* _Material provided_
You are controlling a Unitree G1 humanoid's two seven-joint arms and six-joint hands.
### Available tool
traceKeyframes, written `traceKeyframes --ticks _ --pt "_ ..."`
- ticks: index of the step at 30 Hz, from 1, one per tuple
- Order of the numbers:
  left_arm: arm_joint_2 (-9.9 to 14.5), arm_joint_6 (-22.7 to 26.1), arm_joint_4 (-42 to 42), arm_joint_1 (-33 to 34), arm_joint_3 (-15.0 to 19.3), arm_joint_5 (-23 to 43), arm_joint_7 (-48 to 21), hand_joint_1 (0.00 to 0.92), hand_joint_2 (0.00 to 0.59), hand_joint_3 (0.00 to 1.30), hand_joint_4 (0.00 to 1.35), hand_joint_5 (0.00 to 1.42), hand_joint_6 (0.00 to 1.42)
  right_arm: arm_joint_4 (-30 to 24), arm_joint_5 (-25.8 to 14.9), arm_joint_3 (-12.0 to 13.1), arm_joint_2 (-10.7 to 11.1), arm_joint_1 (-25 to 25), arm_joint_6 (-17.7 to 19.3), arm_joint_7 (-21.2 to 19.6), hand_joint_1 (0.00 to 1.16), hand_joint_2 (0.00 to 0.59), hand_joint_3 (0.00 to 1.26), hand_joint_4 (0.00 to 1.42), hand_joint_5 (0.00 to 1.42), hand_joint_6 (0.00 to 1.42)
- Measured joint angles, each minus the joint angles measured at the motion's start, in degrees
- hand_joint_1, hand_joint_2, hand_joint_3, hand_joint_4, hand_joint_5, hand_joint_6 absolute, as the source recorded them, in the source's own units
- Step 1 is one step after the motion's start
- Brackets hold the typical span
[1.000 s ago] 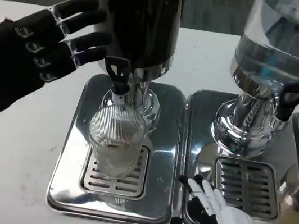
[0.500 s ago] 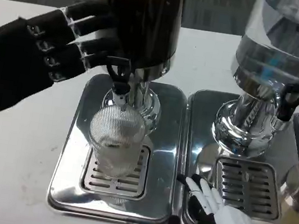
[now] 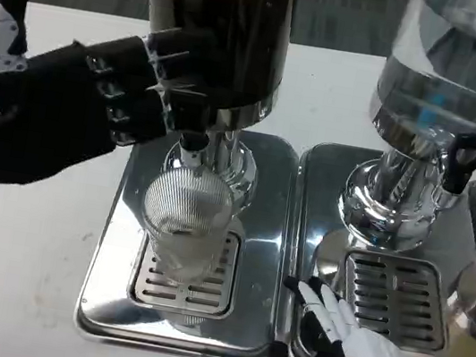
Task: Grasp the cup under the faucet to collect the drink, then remove the cup.
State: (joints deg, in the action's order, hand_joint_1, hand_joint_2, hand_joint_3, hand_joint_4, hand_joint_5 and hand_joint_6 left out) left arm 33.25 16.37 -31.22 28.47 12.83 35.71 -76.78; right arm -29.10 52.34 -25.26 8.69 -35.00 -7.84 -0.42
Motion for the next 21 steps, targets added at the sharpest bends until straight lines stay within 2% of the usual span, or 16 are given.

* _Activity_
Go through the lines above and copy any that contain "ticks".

* _Solution for this problem_
traceKeyframes, written `traceKeyframes --ticks _ --pt "_ ..."`
- ticks: index of the step at 30 Hz, from 1, one per tuple

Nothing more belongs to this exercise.